=== What you need to do ===
Go to the line below that has "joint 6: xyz", print it and each line after it exactly, and stop after the line that has "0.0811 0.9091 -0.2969"; leave out pictures.

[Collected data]
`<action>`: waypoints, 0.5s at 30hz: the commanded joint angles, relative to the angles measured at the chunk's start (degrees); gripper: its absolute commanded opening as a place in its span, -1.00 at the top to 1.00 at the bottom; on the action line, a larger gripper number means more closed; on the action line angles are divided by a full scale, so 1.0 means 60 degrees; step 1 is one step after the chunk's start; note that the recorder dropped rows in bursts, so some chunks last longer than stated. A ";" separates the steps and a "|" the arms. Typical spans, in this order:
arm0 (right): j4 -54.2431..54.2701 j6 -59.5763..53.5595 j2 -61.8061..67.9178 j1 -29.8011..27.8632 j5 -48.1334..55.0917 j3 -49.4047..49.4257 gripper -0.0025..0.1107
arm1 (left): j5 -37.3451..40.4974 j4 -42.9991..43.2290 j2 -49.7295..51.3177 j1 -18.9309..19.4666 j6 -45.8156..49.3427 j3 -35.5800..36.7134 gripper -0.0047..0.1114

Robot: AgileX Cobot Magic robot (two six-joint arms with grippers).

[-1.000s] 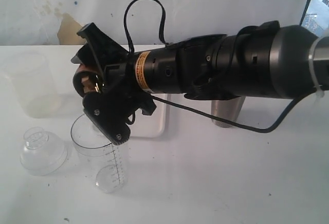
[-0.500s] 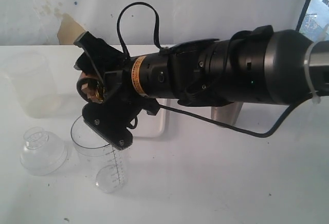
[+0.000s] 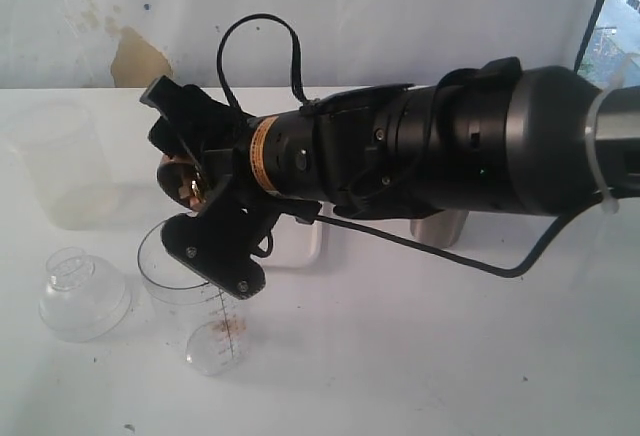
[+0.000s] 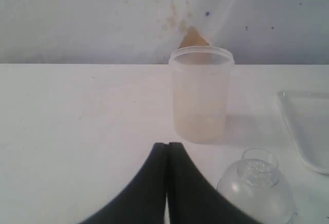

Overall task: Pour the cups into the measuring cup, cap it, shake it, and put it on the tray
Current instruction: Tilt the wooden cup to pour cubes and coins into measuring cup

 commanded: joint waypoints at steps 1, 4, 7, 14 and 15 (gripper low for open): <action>-0.0029 -0.0246 -0.0117 0.0024 0.0029 -0.0034 0.96 | -0.0065 0.0069 -0.0051 -0.0025 -0.0005 0.0052 0.92; -0.0162 -0.0242 -0.0117 0.0061 0.0029 -0.0034 0.96 | -0.0065 0.0069 -0.0051 -0.0025 -0.0005 0.0052 0.92; -0.0203 -0.0321 -0.0117 0.0196 0.0092 -0.0034 0.96 | -0.0065 0.0069 -0.0051 -0.0025 -0.0005 0.0052 0.92; -0.0392 -0.0955 -0.0117 0.0361 0.0578 -0.0034 0.96 | -0.0065 0.0069 -0.0051 -0.0025 -0.0005 0.0052 0.92; -0.0512 -0.0955 -0.0117 0.0407 0.0671 -0.0034 0.96 | -0.0065 0.0069 -0.0051 -0.0025 -0.0005 0.0052 0.92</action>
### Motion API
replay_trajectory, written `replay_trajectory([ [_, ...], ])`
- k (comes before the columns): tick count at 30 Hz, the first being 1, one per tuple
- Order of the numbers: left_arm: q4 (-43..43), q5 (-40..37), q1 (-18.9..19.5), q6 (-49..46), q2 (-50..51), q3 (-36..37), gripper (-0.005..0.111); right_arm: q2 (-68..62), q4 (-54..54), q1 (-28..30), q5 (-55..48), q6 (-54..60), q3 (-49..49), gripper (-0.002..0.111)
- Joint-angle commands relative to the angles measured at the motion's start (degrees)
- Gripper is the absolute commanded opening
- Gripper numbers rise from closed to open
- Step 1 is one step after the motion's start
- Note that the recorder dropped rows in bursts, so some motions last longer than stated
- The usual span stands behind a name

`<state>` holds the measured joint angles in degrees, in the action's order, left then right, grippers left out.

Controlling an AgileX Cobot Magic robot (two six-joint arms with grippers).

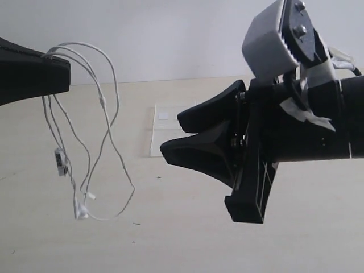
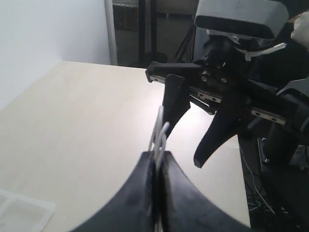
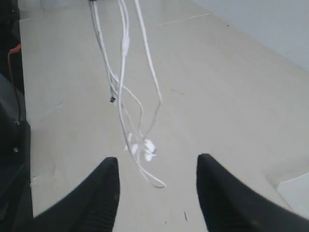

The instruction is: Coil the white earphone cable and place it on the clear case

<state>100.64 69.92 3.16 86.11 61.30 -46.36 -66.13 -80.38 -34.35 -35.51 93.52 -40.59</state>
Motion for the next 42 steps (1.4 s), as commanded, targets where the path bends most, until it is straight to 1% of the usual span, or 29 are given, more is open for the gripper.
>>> replay_trajectory([
  [1, -0.69, 0.04, -0.3, -0.53, 0.05, -0.41, 0.0, -2.33, -6.41, 0.35, -0.53, 4.18, 0.22, 0.056],
  [3, -0.69, 0.04, -0.3, -0.43, 0.05, -0.41, 0.0, -4.43, -8.21, 0.35, -1.57, 4.43, 0.22, 0.058],
  [8, -0.69, 0.04, -0.3, -0.32, 0.05, -0.41, 0.0, -9.6, -15.32, 0.35, -5.8, 10.9, 0.22, 0.065],
  [16, -0.69, 0.04, -0.3, -0.35, 0.05, -0.41, 0.0, -13.28, -15.46, 0.35, -15.1, 17.25, 0.22, 0.067],
  [18, -0.69, 0.04, -0.3, -0.03, 0.05, -0.41, 0.0, -13.49, -15.36, 0.35, -16.49, 18.53, 0.22, 0.07],
  [24, -0.69, 0.04, -0.3, -0.03, 0.05, -0.41, 0.0, -13.49, -15.59, 0.35, -16.57, 18.53, 0.22, 0.075],
  [31, -0.69, 0.04, -0.3, -0.03, 0.05, -0.41, 0.0, -13.38, -16.66, 0.35, -16.4, 19.59, 0.22, 0.075],
  [37, -0.69, 0.04, -0.3, -0.03, 0.05, -0.41, 0.0, -13.38, -19.57, 0.35, -12.68, 21.06, 0.22, 0.075],
  [42, -0.69, 0.04, -0.3, -0.03, 0.05, -0.41, 0.0, -13.38, -19.57, 0.35, -12.81, 20.91, 0.22, 0.075],
])
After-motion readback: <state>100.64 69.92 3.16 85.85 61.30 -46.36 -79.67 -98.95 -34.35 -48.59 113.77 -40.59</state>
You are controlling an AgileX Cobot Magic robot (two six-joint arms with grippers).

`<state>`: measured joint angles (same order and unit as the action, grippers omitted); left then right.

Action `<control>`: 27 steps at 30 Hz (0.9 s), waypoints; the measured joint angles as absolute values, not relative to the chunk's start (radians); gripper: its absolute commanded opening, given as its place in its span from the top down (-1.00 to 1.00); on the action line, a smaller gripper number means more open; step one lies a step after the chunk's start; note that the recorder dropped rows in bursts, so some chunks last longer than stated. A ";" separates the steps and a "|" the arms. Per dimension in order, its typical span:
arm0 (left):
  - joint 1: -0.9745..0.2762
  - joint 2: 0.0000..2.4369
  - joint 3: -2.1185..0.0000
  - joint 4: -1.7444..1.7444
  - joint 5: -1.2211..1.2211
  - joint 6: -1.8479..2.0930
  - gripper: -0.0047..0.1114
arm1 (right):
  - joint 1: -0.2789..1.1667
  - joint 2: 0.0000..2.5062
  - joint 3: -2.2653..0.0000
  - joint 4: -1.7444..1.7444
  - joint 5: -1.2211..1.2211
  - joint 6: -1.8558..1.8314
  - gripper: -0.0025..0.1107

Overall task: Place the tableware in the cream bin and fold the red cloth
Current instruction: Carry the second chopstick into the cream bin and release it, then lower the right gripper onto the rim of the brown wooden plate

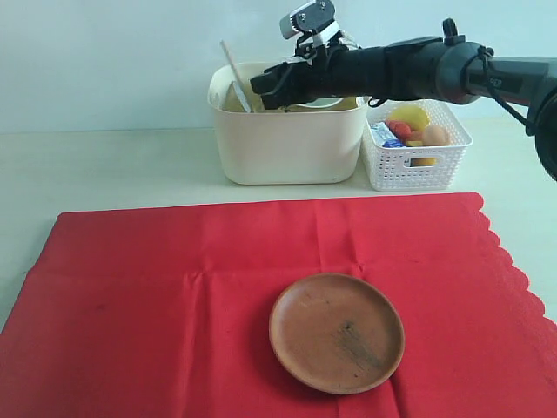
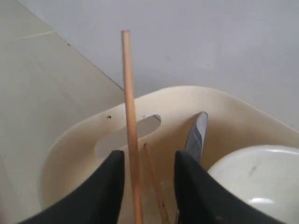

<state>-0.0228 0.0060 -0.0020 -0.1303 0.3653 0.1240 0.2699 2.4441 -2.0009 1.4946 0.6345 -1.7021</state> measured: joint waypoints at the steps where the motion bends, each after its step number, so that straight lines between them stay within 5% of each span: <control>1: -0.023 0.006 -0.002 -0.130 0.365 0.124 0.92 | 0.270 2.444 -2.001 1.467 0.632 -1.675 0.00; 14: -0.023 0.006 -0.002 -0.130 0.365 0.124 0.92 | 0.270 2.306 -2.001 1.000 0.669 -1.101 -0.04; 27: -0.023 0.006 -0.002 -0.130 0.365 0.124 0.92 | 0.270 2.159 -2.005 0.329 1.128 -0.407 0.03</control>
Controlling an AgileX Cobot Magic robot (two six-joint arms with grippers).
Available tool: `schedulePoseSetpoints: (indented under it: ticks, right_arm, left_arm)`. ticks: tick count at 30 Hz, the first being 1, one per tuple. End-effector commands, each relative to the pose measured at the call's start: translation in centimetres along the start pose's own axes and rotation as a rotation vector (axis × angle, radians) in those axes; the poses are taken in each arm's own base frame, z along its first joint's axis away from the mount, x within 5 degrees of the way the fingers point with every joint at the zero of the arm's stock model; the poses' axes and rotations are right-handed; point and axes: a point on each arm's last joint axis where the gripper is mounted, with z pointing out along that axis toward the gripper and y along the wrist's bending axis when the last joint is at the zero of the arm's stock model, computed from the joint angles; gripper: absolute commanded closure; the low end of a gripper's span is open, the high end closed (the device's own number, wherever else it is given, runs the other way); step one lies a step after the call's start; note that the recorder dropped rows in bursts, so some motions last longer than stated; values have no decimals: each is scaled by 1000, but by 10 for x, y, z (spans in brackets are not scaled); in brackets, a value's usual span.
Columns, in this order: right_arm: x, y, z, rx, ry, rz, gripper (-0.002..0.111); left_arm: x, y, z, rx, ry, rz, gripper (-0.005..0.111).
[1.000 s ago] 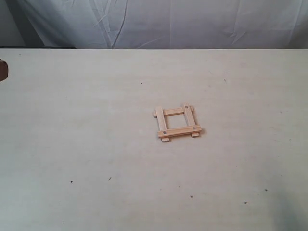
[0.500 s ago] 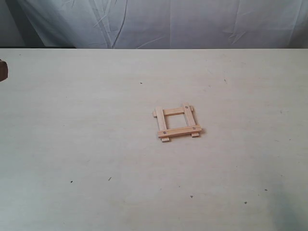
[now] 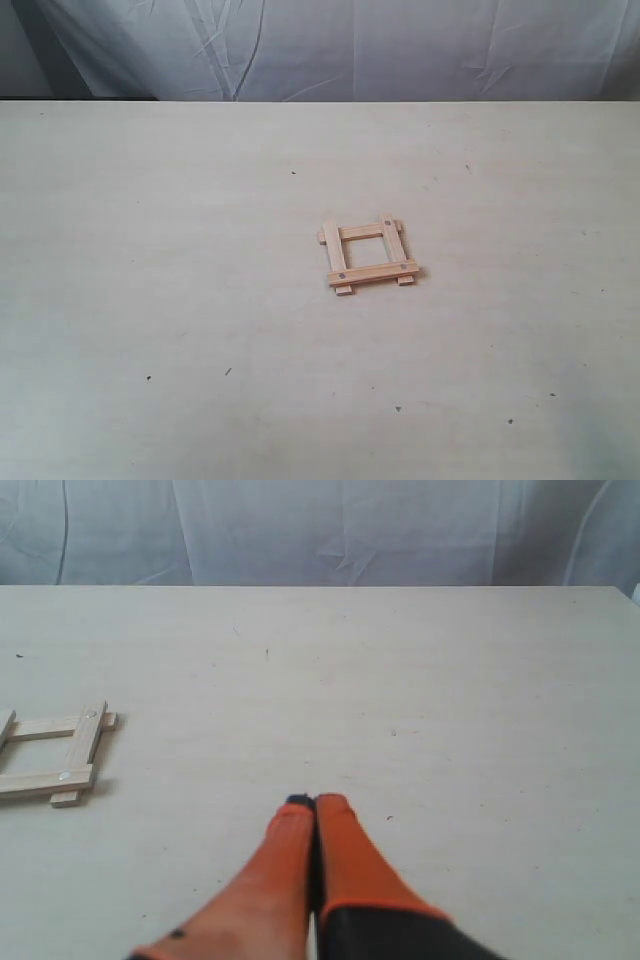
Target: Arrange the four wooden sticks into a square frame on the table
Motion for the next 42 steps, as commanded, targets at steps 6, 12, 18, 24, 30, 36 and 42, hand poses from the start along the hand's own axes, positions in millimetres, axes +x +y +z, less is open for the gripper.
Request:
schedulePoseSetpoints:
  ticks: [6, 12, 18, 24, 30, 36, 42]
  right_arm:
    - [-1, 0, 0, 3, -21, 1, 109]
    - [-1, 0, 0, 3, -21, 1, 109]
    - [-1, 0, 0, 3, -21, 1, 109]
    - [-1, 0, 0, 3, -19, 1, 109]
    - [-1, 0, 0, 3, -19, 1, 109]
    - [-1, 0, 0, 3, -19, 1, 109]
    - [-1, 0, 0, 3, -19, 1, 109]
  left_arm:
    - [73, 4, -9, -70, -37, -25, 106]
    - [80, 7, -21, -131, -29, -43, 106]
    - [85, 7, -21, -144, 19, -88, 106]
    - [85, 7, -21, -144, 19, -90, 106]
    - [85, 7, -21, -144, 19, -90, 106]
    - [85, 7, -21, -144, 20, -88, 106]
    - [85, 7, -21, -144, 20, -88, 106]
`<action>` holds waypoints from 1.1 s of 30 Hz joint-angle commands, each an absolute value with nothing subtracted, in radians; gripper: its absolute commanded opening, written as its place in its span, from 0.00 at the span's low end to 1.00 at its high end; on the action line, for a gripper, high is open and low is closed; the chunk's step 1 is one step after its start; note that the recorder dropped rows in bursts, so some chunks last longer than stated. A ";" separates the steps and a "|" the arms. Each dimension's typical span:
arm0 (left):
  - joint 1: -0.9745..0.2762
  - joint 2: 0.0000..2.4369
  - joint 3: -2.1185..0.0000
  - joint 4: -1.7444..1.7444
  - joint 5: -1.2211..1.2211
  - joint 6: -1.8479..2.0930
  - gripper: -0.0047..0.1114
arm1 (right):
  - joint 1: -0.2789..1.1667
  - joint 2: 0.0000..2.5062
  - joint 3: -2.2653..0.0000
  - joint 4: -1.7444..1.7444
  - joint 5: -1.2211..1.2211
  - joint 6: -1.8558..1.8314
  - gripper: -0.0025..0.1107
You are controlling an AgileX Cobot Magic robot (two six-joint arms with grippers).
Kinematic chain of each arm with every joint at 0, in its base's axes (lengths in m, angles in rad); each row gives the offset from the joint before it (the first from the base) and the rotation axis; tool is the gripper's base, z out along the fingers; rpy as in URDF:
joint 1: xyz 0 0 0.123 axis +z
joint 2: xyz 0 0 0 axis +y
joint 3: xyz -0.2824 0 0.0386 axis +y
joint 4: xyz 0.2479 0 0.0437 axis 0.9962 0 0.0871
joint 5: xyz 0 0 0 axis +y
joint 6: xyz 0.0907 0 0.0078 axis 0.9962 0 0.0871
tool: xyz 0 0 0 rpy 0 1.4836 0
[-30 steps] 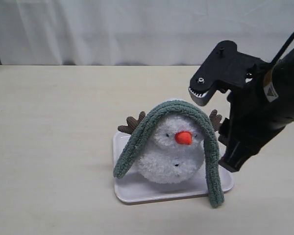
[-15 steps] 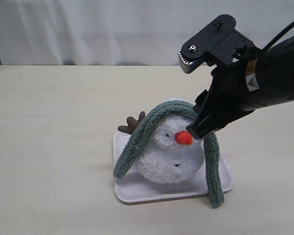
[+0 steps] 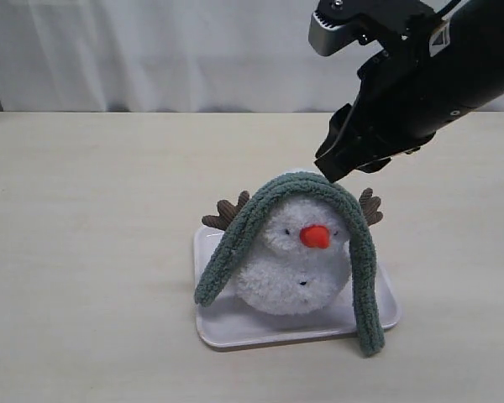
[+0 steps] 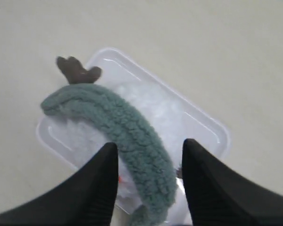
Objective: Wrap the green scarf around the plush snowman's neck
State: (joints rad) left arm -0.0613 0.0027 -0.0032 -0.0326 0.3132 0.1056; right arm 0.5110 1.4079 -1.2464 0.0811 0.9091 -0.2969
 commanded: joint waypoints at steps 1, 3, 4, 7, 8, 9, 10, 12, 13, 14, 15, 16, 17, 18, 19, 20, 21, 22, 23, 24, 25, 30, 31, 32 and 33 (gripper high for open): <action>-0.068 0.000 0.000 -0.032 0.304 0.107 0.04 | 0.483 1.437 -1.249 0.234 0.932 -0.493 0.39; -0.068 0.000 0.000 -0.032 0.304 0.107 0.04 | 0.483 1.457 -1.249 0.227 0.930 -0.523 0.39; -0.068 0.000 0.000 -0.032 0.304 0.107 0.04 | 0.483 1.466 -1.247 0.227 0.930 -0.537 0.39; -0.068 0.000 0.000 -0.032 0.304 0.107 0.04 | 0.483 1.483 -1.247 0.215 0.940 -0.560 0.39; -0.068 0.000 0.000 -0.032 0.304 0.107 0.04 | 0.483 1.488 -1.247 0.210 0.940 -0.562 0.39; -0.068 0.000 0.000 -0.032 0.304 0.107 0.04 | 0.483 1.492 -1.247 0.203 0.940 -0.562 0.39; -0.068 0.000 0.000 -0.032 0.304 0.107 0.04 | 0.483 1.494 -1.247 0.196 0.940 -0.562 0.39; -0.068 0.000 0.000 -0.032 0.304 0.107 0.04 | 0.483 1.494 -1.247 0.187 0.940 -0.562 0.39; -0.068 0.000 0.000 -0.032 0.304 0.107 0.04 | 0.483 1.494 -1.247 0.184 0.938 -0.562 0.39; -0.068 0.000 0.000 -0.032 0.304 0.107 0.04 | 0.483 1.496 -1.247 0.178 0.937 -0.562 0.39; -0.068 0.000 0.000 -0.032 0.304 0.107 0.04 | 0.483 1.498 -1.247 0.170 0.937 -0.556 0.39; -0.068 0.000 0.000 -0.032 0.304 0.107 0.04 | 0.483 1.501 -1.243 0.162 0.935 -0.553 0.39; -0.068 0.000 0.000 -0.032 0.304 0.107 0.04 | 0.483 1.502 -1.233 0.156 0.931 -0.553 0.39; -0.068 0.000 0.000 -0.032 0.304 0.107 0.04 | 0.483 1.503 -1.224 0.143 0.926 -0.553 0.39; -0.068 0.000 0.000 -0.032 0.304 0.107 0.04 | 0.483 1.504 -1.214 0.130 0.917 -0.553 0.39; -0.068 0.000 0.000 -0.032 0.304 0.107 0.04 | 0.483 1.504 -1.208 0.118 0.909 -0.553 0.39; -0.068 0.000 0.000 -0.032 0.304 0.107 0.04 | 0.483 1.506 -1.203 0.116 0.900 -0.553 0.39; -0.068 0.000 0.000 -0.032 0.304 0.107 0.04 | 0.483 1.509 -1.202 0.116 0.894 -0.553 0.39; -0.068 0.000 0.000 -0.032 0.304 0.107 0.04 | 0.483 1.509 -1.202 0.116 0.887 -0.553 0.39; -0.068 0.000 0.000 -0.032 0.304 0.107 0.04 | 0.483 1.509 -1.202 0.116 0.876 -0.553 0.39; -0.068 0.000 0.000 -0.032 0.304 0.107 0.04 | 0.483 1.509 -1.202 0.118 0.865 -0.553 0.39; -0.068 0.000 0.000 -0.032 0.304 0.107 0.04 | 0.483 1.510 -1.187 0.126 0.861 -0.563 0.23; -0.068 0.000 0.000 -0.032 0.304 0.107 0.04 | 0.485 1.511 -1.174 0.126 0.857 -0.570 0.14; -0.068 0.000 0.000 -0.032 0.304 0.107 0.04 | 0.487 1.511 -1.171 0.126 0.853 -0.581 0.10; -0.068 0.000 0.000 -0.032 0.304 0.107 0.04 | 0.491 1.511 -1.170 0.126 0.851 -0.593 0.06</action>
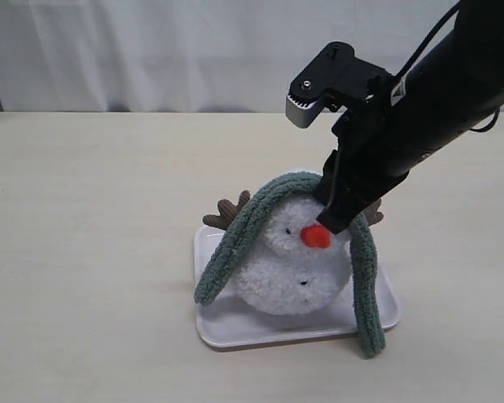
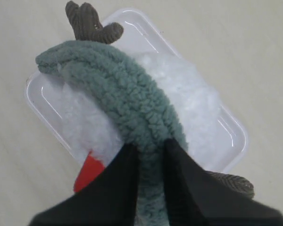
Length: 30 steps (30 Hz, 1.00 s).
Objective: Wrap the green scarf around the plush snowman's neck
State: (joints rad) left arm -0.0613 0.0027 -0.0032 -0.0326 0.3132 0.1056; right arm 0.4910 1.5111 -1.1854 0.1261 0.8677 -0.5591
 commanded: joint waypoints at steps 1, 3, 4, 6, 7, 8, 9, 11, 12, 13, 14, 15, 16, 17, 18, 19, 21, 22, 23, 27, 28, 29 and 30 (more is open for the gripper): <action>-0.068 0.000 0.000 -0.032 0.304 0.107 0.04 | 0.491 1.511 -1.170 0.131 0.851 -0.593 0.06; -0.068 0.000 0.000 -0.032 0.304 0.107 0.04 | 0.491 1.509 -1.173 0.134 0.848 -0.595 0.06; -0.068 0.000 0.000 -0.032 0.304 0.107 0.04 | 0.491 1.509 -1.173 0.134 0.842 -0.595 0.06; -0.068 0.000 0.000 -0.032 0.304 0.107 0.04 | 0.491 1.509 -1.173 0.134 0.838 -0.595 0.06; -0.068 0.000 0.000 -0.032 0.304 0.107 0.04 | 0.491 1.509 -1.173 0.127 0.836 -0.595 0.06; -0.068 0.000 0.000 -0.032 0.304 0.107 0.04 | 0.491 1.509 -1.173 0.118 0.835 -0.595 0.06; -0.068 0.000 0.000 -0.032 0.304 0.107 0.04 | 0.491 1.509 -1.173 0.115 0.834 -0.595 0.06; -0.068 0.000 0.000 -0.032 0.304 0.107 0.04 | 0.491 1.509 -1.173 0.115 0.824 -0.595 0.06; -0.068 0.000 0.000 -0.032 0.304 0.107 0.04 | 0.491 1.507 -1.173 0.115 0.816 -0.595 0.06; -0.068 0.000 0.000 -0.032 0.304 0.107 0.04 | 0.491 1.505 -1.173 0.115 0.805 -0.595 0.06; -0.068 0.000 0.000 -0.032 0.304 0.107 0.04 | 0.491 1.500 -1.173 0.111 0.801 -0.595 0.06; -0.068 0.000 0.000 -0.032 0.304 0.107 0.04 | 0.491 1.496 -1.173 0.103 0.794 -0.595 0.06; -0.068 0.000 0.000 -0.032 0.304 0.107 0.04 | 0.491 1.490 -1.173 0.089 0.789 -0.595 0.06; -0.068 0.000 0.000 -0.032 0.304 0.107 0.04 | 0.491 1.484 -1.173 0.081 0.785 -0.595 0.06; -0.068 0.000 0.000 -0.032 0.304 0.107 0.04 | 0.491 1.475 -1.173 0.073 0.780 -0.591 0.06; -0.068 0.000 0.000 -0.032 0.304 0.107 0.04 | 0.491 1.466 -1.173 0.070 0.771 -0.591 0.06; -0.068 0.000 0.000 -0.032 0.304 0.107 0.04 | 0.491 1.450 -1.173 0.068 0.755 -0.589 0.06; -0.068 0.000 0.000 -0.032 0.304 0.107 0.04 | 0.491 1.445 -1.173 0.068 0.747 -0.589 0.06; -0.068 0.000 0.000 -0.032 0.304 0.107 0.04 | 0.491 1.439 -1.173 0.068 0.740 -0.589 0.06; -0.068 0.000 0.000 -0.032 0.304 0.107 0.04 | 0.491 1.439 -1.173 0.065 0.719 -0.589 0.06; -0.068 0.000 0.000 -0.032 0.304 0.107 0.04 | 0.491 1.447 -1.173 0.056 0.719 -0.589 0.06; -0.068 0.000 0.000 -0.032 0.304 0.107 0.04 | 0.491 1.452 -1.173 0.047 0.714 -0.589 0.06; -0.068 0.000 0.000 -0.032 0.304 0.107 0.04 | 0.491 1.461 -1.173 0.035 0.715 -0.587 0.06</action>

=== Answer for this exercise ===
joint 6: xyz 0.0907 0 0.0078 axis 0.9962 0 0.0871
tool: xyz 0 0 0 rpy 0 1.4836 0
[-30 steps] 
[-15 steps] 
[+0 steps] 
[+0 steps] 
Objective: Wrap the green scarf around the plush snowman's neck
State: (joints rad) left arm -0.0613 0.0027 -0.0032 -0.0326 0.3132 0.1056; right arm 0.5110 1.4079 -1.2464 0.0811 0.9091 -0.2969

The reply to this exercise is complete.